WSSCC and UN Women began active implementation of their new partnership when over 600 young women and girls from the Louga region of Senegal were surveyed about their menstrual hygiene knowledge, attitudes and practices  from 13 to 15 June 2014. The community-level discussions in Louga, Linguère and Kébémer were the first activity in the joint “Gender, Hygiene and Sanitation” programme. This multi-year partnership aims to take action and to strengthen policies in health, hygiene and sanitation in order to contribute to improving economic and social living conditions for women and girls in West and Central Africa.

The community-level work enabled WSSCC and UN Women to begin collecting baseline data on the level of understanding about menstrual hygiene management in West and Central Africa. WSSCC and UN Women received the strong support from the Senegalese Minister of Livestock Production and Mayor of Louga, Mrs Aminata Mbengue Ndiaye, who visited the “Menstrual Hygiene Management Lab” where the surveys were conducted on Sunday 15 June. The lab provides a safe space where women and young girls can talk openly about menstrual hygiene.

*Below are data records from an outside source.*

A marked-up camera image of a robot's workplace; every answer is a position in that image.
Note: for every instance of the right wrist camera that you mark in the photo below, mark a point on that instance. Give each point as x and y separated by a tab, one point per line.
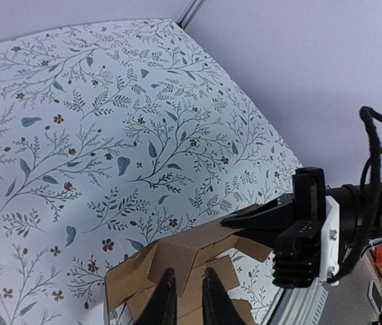
297	250

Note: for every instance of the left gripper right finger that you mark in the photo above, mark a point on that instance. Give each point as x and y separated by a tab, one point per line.
217	307

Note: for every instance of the brown cardboard box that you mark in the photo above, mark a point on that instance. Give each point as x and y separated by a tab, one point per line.
239	262

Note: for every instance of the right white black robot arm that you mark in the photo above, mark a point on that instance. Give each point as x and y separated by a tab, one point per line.
353	215

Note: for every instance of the right aluminium frame post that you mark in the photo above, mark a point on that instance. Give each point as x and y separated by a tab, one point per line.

“This is an excellent initiative, and the programme is filling a real need. It is important to develop it and build on these actions”, Mrs Ndiaye said.


Credit: WSSCC/UN Women/Javier Acebal

In advance of the field work, 31 local community workers, NGO representatives and others received training in the pedagogy of menstrual hygiene management in order to lead discussion groups in their communities. The participants expressed a strong desire to be equipped with practical knowledge, and the training was judged “rich in experience, an action to be welcomed and repeated. We liked the tools”, said one participant.

“In the lab tent, after initial shyness because of the sensitive nature of the topic, the  girls and women saw their curiosity take over once they felt comfortable in an environment where the veil of taboo is lifted,” said Ms. Archana Patkar, WSSCC Programme Manager for Networking and Knowledge Management. She and Ms. Rockaya Aidara, Programme Officer for Advocacy and Communication, participated in the work together with UN Women colleagues.  “They nearly all reported that the onset of menstruation came as a surprise, an event to be hidden. Just as in other developing countries, the monthly management of menstruation here is wrapped up in taboos and superstitions that make menstruation difficult to manage with openness and safety.”

People with physical and visual disabilities told WSSCC and UN Women how hard it was to find appropriate information and services to meet their needs. Thus, everyone agreed that breaking the silence was a decisive step making it possible to open up many other doors, issues and opportunities, and claim appropriate WASH services.


Credit: WSSCC/UN Women/Javier Acebal

This is the first phase in the programme and the start of a long journey, added Ms. Aidara. “Hygiene management is a way to demonstrating the gender specific needs of women and girls,” she said. The joint “Gender, Hygiene and Sanitation” programme aims to move policies and practice forward towards fairness and the human right to water and sanitation.